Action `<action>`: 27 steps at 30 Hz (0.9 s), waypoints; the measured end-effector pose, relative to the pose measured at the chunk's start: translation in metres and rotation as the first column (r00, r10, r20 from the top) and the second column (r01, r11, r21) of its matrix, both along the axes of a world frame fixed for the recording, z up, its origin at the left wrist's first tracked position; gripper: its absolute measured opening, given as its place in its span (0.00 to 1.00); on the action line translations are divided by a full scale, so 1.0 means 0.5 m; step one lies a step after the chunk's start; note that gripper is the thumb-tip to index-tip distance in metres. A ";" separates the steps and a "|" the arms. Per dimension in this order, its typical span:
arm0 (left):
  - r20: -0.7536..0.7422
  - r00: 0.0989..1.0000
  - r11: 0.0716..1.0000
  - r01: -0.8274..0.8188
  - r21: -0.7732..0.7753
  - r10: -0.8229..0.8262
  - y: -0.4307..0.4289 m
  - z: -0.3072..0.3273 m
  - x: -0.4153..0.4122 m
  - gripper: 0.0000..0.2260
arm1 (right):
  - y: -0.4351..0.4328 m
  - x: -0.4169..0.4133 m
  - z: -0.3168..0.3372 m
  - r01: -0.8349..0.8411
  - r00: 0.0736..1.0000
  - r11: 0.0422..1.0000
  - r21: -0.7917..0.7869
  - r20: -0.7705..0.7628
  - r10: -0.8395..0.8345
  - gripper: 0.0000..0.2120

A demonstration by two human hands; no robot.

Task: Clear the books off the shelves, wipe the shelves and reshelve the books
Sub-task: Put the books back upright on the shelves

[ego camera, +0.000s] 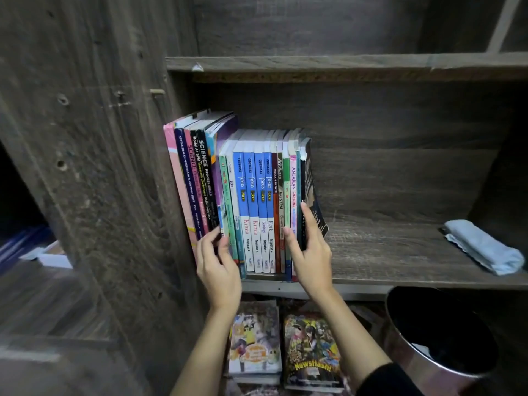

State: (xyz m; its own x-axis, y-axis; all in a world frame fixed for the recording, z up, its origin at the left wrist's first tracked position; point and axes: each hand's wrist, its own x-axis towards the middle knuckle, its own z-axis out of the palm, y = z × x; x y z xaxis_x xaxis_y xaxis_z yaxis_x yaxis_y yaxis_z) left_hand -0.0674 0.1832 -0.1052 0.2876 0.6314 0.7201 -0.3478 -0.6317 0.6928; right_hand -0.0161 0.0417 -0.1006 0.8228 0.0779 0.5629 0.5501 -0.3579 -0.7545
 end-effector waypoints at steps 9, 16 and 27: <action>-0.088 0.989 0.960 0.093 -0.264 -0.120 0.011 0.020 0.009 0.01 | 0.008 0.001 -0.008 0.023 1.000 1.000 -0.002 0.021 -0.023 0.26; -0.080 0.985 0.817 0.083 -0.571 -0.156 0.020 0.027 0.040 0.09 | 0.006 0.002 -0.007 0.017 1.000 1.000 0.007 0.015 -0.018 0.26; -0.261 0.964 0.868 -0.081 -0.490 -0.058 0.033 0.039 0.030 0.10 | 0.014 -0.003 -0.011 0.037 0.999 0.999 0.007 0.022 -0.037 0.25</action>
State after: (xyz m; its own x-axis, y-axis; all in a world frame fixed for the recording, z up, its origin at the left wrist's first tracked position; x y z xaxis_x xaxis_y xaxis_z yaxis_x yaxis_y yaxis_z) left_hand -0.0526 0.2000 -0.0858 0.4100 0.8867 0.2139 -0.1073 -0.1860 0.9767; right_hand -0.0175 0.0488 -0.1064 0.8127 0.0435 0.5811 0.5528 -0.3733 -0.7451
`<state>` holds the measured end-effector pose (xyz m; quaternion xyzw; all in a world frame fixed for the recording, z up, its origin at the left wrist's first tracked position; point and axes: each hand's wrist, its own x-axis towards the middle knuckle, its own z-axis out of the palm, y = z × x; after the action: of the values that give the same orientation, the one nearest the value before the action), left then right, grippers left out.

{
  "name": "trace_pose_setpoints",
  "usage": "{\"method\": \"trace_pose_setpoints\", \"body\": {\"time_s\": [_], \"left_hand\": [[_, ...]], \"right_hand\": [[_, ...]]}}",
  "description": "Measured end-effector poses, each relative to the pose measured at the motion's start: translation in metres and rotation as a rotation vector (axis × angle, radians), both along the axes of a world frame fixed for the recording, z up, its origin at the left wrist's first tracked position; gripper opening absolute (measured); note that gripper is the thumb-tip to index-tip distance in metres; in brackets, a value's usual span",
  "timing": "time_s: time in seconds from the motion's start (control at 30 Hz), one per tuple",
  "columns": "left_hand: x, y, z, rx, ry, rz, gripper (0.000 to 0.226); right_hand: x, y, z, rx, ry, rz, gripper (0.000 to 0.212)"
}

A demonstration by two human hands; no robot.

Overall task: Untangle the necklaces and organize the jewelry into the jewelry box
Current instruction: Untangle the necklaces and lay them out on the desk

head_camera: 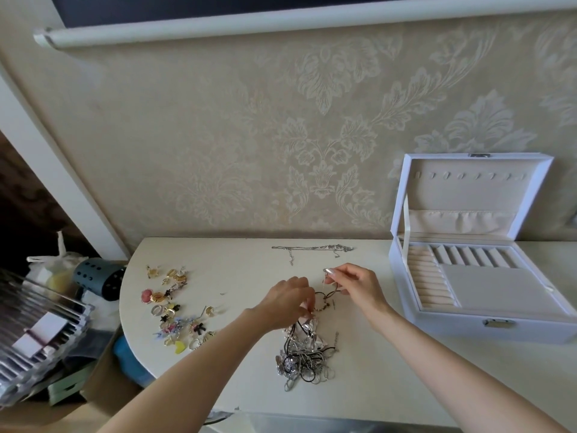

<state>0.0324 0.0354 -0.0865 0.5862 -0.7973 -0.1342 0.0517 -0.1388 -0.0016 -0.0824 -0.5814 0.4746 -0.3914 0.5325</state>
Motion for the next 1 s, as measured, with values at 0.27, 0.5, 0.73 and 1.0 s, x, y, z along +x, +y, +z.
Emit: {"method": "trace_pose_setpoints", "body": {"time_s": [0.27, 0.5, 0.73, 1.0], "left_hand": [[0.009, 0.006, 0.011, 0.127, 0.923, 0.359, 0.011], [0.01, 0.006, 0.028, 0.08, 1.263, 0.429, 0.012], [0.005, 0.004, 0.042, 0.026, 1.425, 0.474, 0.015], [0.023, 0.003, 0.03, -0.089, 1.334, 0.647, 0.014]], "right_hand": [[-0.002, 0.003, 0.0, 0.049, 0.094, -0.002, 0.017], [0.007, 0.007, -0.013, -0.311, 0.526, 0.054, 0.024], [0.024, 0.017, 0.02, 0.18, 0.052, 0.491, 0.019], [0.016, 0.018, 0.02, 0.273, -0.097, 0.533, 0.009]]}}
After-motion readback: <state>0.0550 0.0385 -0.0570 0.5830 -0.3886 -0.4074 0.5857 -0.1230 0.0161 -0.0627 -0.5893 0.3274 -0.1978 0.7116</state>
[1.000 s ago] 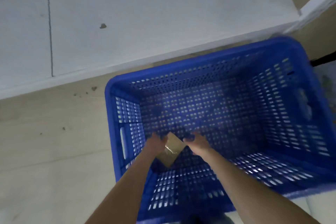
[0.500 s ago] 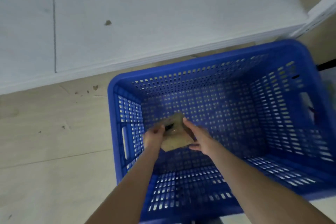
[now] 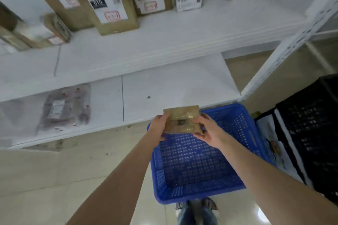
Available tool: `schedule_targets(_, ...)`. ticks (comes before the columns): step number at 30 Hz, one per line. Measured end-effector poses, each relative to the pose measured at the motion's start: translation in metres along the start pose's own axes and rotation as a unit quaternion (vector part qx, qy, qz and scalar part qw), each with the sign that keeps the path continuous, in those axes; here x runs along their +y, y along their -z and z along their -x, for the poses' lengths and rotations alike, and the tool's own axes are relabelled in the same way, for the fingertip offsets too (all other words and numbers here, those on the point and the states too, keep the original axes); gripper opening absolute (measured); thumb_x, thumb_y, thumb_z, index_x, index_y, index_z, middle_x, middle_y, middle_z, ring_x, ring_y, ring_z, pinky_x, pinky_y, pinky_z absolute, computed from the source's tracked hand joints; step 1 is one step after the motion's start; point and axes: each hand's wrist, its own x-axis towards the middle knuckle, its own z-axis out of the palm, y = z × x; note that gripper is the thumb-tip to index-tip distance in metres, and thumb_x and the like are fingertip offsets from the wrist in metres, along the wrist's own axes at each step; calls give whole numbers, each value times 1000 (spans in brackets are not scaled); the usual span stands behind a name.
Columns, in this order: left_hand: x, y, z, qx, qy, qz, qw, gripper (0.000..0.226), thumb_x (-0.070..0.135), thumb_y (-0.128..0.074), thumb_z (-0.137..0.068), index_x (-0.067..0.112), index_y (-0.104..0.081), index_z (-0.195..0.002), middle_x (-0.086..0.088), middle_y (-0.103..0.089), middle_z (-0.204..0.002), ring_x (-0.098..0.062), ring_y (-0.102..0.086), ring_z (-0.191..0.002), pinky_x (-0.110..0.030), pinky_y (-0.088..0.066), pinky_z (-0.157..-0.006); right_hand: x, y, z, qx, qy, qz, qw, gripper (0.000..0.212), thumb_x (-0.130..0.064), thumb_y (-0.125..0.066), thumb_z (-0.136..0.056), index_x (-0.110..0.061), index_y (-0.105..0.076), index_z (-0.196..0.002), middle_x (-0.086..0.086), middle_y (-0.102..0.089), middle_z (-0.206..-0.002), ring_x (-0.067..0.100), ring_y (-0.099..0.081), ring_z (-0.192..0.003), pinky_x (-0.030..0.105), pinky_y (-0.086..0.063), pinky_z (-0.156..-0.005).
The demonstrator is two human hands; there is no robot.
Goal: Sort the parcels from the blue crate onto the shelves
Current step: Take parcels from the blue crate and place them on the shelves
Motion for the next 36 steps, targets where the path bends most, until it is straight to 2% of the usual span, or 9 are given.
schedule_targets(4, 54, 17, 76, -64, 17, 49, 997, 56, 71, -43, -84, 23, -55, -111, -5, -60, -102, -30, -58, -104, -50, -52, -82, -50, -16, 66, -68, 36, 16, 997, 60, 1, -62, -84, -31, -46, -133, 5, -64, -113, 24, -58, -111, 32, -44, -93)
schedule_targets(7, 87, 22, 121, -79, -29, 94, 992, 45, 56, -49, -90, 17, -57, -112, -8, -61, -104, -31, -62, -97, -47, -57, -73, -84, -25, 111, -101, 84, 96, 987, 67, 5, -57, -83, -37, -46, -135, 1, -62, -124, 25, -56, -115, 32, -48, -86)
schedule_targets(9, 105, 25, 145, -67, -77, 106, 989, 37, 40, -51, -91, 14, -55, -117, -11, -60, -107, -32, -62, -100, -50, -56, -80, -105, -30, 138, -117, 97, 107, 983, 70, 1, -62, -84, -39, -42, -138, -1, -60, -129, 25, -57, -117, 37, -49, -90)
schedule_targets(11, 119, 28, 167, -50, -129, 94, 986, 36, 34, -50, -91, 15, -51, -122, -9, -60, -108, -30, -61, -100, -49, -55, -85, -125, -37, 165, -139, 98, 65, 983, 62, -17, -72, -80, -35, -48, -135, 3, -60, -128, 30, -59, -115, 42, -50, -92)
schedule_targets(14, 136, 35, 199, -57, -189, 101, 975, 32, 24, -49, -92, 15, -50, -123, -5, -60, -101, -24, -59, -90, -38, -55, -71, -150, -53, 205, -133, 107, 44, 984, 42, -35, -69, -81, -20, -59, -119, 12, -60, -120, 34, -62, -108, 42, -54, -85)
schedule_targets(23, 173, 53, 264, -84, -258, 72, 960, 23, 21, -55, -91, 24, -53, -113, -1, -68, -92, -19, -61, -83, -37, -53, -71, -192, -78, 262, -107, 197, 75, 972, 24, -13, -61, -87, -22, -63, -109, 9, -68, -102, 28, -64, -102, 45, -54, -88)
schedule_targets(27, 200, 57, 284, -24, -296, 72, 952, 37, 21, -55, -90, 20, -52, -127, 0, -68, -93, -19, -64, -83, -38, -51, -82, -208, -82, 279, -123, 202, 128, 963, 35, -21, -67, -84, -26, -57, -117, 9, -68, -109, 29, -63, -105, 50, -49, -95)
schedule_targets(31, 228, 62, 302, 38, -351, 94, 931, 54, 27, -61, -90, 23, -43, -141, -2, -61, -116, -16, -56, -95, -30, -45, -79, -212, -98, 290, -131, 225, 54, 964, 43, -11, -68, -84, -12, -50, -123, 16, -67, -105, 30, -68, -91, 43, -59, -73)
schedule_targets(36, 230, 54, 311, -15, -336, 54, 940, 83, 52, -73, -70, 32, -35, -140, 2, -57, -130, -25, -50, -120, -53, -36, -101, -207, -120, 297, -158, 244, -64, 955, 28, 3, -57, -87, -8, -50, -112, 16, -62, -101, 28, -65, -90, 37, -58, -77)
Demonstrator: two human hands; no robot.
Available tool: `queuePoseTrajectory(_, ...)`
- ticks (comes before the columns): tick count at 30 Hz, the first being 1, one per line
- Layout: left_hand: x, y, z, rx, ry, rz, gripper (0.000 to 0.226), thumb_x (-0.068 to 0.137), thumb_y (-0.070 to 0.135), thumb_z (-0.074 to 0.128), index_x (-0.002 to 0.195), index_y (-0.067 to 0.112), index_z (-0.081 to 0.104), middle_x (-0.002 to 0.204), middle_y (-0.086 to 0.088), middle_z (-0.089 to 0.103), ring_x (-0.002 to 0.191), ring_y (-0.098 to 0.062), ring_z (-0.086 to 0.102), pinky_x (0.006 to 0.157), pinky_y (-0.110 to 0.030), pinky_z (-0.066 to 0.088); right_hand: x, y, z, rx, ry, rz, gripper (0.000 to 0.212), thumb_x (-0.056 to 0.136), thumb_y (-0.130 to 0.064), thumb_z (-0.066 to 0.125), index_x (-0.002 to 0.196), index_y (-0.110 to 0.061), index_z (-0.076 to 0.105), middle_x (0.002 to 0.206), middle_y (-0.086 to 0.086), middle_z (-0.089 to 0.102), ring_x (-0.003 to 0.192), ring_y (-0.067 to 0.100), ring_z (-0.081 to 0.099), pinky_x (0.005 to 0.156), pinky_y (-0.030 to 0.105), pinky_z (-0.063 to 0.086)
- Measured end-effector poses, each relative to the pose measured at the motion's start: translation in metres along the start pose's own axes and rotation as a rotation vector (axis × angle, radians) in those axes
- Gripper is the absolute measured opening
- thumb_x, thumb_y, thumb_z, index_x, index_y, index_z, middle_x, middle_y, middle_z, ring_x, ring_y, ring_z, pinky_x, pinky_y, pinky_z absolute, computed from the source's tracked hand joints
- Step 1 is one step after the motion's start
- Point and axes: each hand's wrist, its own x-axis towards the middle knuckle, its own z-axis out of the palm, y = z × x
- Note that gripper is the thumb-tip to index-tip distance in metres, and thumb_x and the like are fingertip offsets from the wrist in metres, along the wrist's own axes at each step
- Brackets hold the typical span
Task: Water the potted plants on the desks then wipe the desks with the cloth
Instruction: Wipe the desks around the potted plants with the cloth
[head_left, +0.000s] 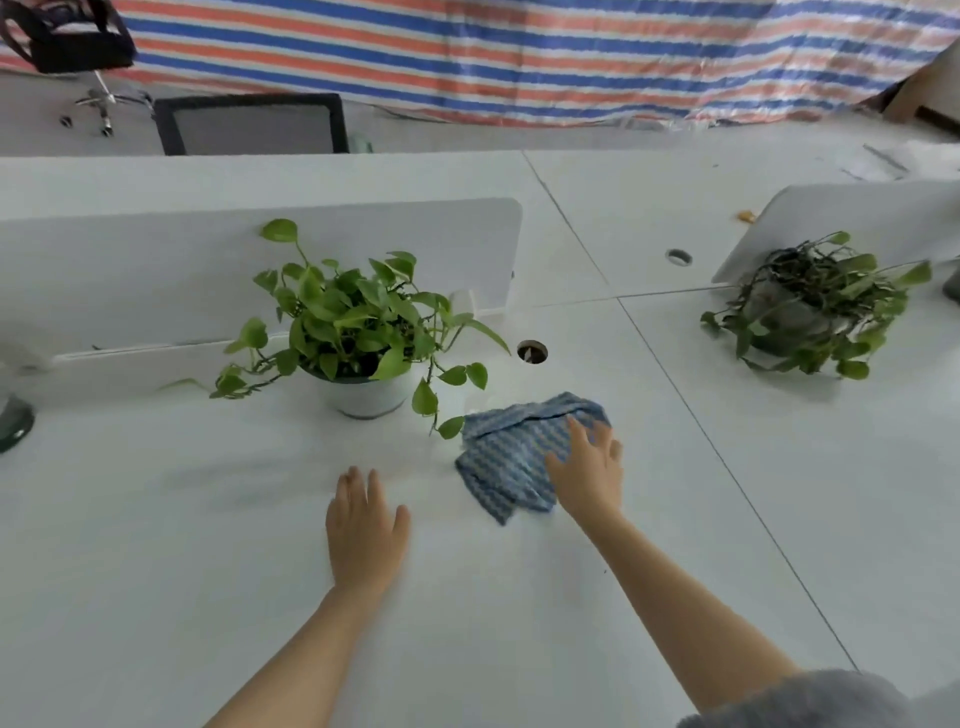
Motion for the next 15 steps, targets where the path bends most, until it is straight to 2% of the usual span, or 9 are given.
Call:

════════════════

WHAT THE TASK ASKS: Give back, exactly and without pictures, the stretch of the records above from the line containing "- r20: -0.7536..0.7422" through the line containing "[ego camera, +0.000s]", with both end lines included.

RESULT FOR THIS TASK:
  - r20: -0.7536..0.7422
  - r00: 0.0989..1.0000
  - r11: 0.0716..1.0000
  - r01: -0.8274..0.8188
  - r21: -0.7732..0.7753
  - r10: -0.8229..0.8262
  - y: -0.4307..0.4289 m
  - z: -0.3072..0.3273 m
  - x: -0.4153..0.4122 m
  - gripper: 0.0000..0.2260
arm1 (right):
  - y: -0.4351..0.4328 m
  - x: -0.4169..0.4133 m
  - z: -0.3168..0.3372 m
  - r01: -0.8349..0.8411
  - r00: 0.0736..1.0000
  - r11: 0.0422..1.0000
  - r21: -0.7917..0.7869
  - r20: -0.7705..0.7628
  - r10: -0.8395..0.8345
  - gripper: 0.0000..0.2120

A demonstration by two human hands; no robot.

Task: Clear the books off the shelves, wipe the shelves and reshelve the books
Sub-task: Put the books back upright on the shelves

[ego camera, +0.000s] 

With this, the exercise has been completed.